Britain grows slow in world

CAN FARMING GO GREEN?

Britain, with one of the smallest percentages of land under organic production in the European Union, is suddenly interested in `green' farming methods following the BSE crisis while other member states have seen almost explosive growth in this sector.

Generous taxpayer subsidies, concerned consumers and the Alps have made Austria the developed world's leading organic farming nation. Just over 11 per cent of its farmland receives no chemical fertilisers or pesticides.

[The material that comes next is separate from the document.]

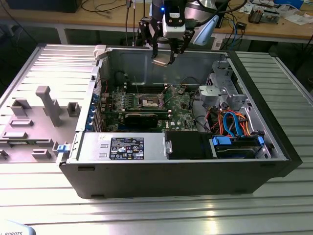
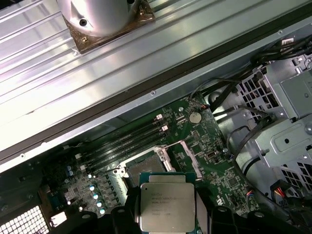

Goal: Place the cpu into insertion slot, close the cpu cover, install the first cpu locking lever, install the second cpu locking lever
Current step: 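Place the cpu into insertion slot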

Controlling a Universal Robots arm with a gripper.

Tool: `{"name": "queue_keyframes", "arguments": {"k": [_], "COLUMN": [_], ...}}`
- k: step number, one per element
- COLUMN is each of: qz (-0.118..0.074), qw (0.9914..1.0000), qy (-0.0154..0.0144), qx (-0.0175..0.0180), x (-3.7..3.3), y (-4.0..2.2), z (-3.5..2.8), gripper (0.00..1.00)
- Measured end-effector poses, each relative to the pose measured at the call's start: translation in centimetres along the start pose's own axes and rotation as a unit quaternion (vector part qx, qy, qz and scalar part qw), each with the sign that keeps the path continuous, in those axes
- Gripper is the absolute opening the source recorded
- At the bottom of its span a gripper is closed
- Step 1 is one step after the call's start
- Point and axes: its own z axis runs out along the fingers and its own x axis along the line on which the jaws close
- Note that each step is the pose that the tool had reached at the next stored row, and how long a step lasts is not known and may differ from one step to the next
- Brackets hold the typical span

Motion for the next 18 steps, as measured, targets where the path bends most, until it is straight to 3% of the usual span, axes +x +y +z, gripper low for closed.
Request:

Sweden trails in second place, with 3.3 per cent of its farm land given over to organic production. Germany is third with just under two per cent.

In 1990, the Austrian Government offered farmers new subsidies - for each hectare farmed according to strict organic and animal-welfare principles they would receive a fixed payment.

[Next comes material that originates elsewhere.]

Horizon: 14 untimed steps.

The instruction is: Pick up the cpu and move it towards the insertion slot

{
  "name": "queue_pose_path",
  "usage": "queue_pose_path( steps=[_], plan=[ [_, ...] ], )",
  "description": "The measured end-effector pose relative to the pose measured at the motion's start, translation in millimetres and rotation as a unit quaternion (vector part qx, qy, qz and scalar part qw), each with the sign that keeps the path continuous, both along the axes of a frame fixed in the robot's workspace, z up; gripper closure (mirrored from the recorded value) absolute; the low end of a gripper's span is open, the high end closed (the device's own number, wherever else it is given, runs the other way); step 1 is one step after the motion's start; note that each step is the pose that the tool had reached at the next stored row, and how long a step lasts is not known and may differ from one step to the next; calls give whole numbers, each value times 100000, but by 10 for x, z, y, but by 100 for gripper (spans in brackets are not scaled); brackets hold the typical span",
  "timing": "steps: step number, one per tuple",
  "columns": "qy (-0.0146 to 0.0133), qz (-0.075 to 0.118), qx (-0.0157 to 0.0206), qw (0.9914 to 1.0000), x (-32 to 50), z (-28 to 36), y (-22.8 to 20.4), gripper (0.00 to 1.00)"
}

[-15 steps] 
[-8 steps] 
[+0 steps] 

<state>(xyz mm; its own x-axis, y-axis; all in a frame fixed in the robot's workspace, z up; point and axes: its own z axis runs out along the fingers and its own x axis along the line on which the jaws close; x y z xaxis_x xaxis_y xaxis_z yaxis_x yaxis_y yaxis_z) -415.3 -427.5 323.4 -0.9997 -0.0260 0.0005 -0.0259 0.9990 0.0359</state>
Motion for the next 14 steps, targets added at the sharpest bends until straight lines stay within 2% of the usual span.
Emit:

The country's agriculture was well suited to the switch. There are thousands of small sheep and cattle farms on Alpine pastures where the grass receives little artificial fertiliser.

The third strand in this environmental success story is the co-operation between organic farmers' associations and retailers which led to several main supermarket chains heavily backing organic produce.

Simone Lughofer, agricultural campaigner in Austria with the Worldwide Fund for Nature, said 30 per cent of all sales of fresh produce in one chain falls into the organic category. It costs, on average, 10 to 15 per cent more than its intensively produced counterpart - in Britain this organic premium is at least 20 per cent.

The produce includes not just vegetables, but cheese, milk, noodles and bread. There is a World Wildlife Fund- endorsed "Panda" bread which earns money for the charity.

``Getting it into the supermarkets was the real breakthrough because the average consumer is a little lazy - they don't want to have to visit a special organic shop,'' said Frau Lughofer. ``Now it has become kind of fashionable.'' The subsidies range from 3,000 Schillings (pounds 188) per hectare for organic grassland to 10,000 Schillings (pounds 625) for vines.

The subsidies started before Austria joined the European Union and have continued since - Common Agricultural Policy regulations allow them, but only as part of a ``agri-environment'' package subject to financial limits.

Sweden's farmers also pride themselves on being environment and animal welfare-friendly. The change in direction away from the most intensive methods, fostered by a mix of voluntary agreements and Government policies, began in 1953 when a salmonella epidemic killed 100 people. One farm union chose television advertising to explain its stance on environmental issues.

Britain only offers subsidies for the process of converting from intensive to organic production. But the uptake has been disappointing and only 0.3 per cent of agricultural land is organically farmed.